What you have to do >>
Restate exactly, and only, the lines from the one with "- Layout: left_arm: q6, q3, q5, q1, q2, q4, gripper" through the end of the data, with both of those end lines kept. Drop any pictures.
◆ ◆ ◆
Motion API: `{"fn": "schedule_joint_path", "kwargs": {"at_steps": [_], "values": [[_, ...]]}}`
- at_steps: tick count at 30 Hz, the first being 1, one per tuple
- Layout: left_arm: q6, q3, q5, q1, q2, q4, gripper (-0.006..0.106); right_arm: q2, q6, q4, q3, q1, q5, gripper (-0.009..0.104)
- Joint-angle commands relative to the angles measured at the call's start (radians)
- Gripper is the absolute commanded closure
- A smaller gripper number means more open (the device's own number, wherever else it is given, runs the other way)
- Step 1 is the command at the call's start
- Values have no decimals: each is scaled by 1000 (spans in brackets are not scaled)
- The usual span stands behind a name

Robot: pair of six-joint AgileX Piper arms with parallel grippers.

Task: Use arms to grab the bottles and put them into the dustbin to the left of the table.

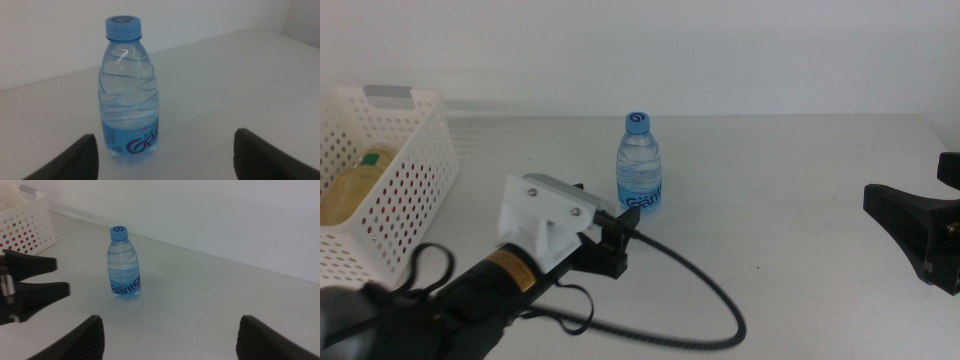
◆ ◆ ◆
Solution below >>
- Layout: left_arm: q6, q3, q5, q1, q2, q4, gripper (-0.006..0.106); right_arm: q2, q6, q4, q3, q1, q5, gripper (-0.009..0.104)
- Joint-angle commands relative to the angles measured at the call's start (radians)
- Gripper is the absolute commanded closure
- A smaller gripper number means more open (the device's own number, wherever else it is given, runs the other way)
- Step 1 is the command at the call's start
- Values have no decimals: each is scaled by 1000 (spans in brackets are not scaled)
- The usual span stands behind a name

Robot: pair of six-joint AgileX Piper arms with parallel grippers.

Task: Use arms to grab the bottles and put them into the dustbin to the left of the table.

This finishes the output for the exercise.